ASSIGNED TASK =
Your task is to repeat exactly the lines below between the line holding "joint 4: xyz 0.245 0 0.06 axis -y" and the line holding "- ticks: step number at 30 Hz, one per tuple", inclusive, and only those.

Recorded data =
────────────────

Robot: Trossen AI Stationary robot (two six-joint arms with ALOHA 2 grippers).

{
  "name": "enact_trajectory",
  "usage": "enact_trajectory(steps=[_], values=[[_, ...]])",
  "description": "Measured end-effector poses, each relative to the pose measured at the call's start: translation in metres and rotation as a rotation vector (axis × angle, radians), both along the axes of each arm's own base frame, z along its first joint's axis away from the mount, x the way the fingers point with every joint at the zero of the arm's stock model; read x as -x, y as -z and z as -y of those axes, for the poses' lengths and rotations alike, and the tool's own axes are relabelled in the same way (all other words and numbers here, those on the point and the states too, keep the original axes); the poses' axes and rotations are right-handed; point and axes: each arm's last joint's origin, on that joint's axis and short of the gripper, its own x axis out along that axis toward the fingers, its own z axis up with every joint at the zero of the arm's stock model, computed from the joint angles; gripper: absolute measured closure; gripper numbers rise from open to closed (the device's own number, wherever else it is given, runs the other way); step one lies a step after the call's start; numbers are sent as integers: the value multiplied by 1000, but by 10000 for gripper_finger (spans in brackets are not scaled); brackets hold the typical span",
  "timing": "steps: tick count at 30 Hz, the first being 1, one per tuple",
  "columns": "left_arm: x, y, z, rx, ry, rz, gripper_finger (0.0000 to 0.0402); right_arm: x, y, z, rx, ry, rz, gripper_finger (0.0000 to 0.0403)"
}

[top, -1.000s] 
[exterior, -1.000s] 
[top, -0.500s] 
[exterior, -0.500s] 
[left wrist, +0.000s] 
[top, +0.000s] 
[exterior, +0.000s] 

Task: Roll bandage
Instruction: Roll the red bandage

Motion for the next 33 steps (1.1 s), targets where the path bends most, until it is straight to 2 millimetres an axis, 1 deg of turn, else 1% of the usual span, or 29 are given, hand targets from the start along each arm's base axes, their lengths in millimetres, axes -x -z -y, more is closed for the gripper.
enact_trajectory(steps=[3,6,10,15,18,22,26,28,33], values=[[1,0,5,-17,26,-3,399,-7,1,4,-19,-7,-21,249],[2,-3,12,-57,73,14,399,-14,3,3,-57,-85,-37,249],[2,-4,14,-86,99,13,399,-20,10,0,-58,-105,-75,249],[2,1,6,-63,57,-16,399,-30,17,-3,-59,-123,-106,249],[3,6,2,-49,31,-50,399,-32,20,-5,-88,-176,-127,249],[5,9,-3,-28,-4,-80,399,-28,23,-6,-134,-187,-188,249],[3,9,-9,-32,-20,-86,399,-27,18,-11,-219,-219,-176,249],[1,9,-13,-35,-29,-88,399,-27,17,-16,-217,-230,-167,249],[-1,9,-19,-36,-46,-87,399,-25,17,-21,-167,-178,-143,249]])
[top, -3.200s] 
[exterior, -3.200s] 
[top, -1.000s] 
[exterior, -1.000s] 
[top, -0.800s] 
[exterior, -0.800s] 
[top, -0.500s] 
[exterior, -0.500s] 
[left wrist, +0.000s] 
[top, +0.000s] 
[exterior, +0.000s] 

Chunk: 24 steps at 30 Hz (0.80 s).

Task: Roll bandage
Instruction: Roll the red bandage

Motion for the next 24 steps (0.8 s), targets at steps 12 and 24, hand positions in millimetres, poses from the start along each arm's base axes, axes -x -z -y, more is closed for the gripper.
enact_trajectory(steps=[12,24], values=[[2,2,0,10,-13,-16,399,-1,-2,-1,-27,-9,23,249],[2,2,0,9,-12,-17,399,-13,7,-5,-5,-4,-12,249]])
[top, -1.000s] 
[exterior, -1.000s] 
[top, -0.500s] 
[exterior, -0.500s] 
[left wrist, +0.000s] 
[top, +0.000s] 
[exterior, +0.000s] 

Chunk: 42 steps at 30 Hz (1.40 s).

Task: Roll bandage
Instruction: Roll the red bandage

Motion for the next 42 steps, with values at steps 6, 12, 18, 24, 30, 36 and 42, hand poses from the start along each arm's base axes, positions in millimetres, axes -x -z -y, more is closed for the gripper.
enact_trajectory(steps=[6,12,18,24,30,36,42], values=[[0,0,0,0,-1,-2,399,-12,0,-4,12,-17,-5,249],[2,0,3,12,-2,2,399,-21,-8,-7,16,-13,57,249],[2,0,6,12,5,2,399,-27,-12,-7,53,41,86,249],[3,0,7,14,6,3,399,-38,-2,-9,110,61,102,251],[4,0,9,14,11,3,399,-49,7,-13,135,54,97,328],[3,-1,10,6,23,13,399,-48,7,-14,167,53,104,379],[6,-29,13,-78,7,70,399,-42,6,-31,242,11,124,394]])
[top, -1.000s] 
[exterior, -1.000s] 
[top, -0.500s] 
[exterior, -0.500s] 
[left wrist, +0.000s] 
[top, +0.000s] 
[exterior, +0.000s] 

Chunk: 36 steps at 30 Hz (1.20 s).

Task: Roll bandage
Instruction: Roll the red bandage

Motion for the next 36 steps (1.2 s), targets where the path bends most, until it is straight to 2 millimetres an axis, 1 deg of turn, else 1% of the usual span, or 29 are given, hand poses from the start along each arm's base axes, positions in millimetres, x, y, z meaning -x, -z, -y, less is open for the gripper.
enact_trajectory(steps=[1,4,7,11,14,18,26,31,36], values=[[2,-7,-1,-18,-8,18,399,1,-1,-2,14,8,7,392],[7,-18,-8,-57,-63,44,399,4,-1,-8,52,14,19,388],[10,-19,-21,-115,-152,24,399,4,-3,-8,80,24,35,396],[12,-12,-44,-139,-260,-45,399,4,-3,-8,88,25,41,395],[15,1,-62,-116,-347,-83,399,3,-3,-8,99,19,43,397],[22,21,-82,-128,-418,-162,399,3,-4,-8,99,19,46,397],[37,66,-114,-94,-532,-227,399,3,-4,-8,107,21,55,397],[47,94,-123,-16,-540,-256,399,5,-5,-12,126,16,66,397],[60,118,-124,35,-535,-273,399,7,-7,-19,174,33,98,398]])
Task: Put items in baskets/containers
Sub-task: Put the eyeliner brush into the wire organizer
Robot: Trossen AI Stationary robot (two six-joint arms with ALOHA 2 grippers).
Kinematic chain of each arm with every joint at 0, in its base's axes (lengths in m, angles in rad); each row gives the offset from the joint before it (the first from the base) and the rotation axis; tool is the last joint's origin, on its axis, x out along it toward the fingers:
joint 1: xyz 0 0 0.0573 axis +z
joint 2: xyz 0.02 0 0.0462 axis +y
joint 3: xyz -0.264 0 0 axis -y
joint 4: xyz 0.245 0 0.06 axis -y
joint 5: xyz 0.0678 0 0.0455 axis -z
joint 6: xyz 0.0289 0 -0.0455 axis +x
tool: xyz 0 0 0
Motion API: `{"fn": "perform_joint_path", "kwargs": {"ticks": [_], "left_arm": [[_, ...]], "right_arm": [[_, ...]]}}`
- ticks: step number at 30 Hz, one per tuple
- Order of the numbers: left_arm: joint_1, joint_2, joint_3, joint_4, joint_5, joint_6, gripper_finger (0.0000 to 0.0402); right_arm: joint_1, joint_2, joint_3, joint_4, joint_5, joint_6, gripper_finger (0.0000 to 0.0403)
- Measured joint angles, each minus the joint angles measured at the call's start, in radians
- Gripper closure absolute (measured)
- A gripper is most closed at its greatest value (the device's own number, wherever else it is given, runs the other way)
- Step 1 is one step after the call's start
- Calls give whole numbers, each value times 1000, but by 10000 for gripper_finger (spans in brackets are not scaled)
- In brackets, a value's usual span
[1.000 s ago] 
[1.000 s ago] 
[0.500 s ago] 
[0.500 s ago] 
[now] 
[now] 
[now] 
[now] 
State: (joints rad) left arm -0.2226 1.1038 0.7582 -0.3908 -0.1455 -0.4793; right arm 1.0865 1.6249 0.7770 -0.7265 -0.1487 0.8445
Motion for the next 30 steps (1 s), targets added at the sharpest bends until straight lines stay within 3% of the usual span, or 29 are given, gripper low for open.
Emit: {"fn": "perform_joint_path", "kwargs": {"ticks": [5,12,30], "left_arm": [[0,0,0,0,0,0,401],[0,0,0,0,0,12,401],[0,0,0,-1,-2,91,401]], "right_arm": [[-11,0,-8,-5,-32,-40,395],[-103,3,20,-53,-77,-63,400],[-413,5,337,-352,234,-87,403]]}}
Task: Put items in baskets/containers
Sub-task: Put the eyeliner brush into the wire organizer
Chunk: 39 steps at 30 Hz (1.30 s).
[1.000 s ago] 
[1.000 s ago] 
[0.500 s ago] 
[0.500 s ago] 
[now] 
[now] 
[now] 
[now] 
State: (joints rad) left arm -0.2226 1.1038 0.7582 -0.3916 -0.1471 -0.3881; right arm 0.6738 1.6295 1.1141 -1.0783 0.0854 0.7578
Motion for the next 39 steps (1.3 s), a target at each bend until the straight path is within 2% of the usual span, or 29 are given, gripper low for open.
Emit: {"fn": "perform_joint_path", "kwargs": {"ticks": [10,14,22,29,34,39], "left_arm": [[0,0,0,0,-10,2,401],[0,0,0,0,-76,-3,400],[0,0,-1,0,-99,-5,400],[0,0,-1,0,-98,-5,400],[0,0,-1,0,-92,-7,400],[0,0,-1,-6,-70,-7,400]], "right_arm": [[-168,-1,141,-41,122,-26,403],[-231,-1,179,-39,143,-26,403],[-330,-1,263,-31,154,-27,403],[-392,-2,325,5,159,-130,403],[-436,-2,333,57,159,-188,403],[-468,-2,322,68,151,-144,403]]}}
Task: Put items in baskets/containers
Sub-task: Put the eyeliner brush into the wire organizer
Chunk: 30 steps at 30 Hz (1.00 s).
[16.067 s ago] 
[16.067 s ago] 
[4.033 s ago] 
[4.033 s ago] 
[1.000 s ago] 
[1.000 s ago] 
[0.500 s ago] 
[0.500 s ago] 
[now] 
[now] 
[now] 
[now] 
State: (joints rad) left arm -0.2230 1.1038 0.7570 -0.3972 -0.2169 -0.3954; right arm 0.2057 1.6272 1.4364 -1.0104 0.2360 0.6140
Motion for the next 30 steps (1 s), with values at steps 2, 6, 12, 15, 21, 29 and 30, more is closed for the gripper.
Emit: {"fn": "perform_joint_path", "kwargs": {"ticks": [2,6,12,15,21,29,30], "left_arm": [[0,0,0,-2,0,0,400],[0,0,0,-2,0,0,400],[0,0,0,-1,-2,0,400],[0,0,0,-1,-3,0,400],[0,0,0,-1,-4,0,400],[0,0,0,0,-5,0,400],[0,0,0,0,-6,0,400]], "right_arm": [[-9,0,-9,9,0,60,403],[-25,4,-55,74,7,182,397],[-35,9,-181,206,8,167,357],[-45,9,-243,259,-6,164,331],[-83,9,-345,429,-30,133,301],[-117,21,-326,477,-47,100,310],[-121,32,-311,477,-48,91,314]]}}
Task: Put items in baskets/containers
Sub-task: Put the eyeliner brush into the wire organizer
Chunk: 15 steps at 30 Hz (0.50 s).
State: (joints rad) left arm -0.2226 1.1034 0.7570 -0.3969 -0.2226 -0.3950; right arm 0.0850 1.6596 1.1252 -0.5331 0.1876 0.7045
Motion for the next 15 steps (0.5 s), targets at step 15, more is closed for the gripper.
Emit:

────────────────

RESPONSE =
joint 4: xyz 0.245 0 0.06 axis -y
joint 5: xyz 0.0678 0 0.0455 axis -z
joint 6: xyz 0.0289 0 -0.0455 axis +x
tool: xyz 0 0 0
Motion API: `{"fn": "perform_joint_path", "kwargs": {"ticks": [_], "left_arm": [[_, ...]], "right_arm": [[_, ...]]}}`
- ticks: step number at 30 Hz, one per tuple

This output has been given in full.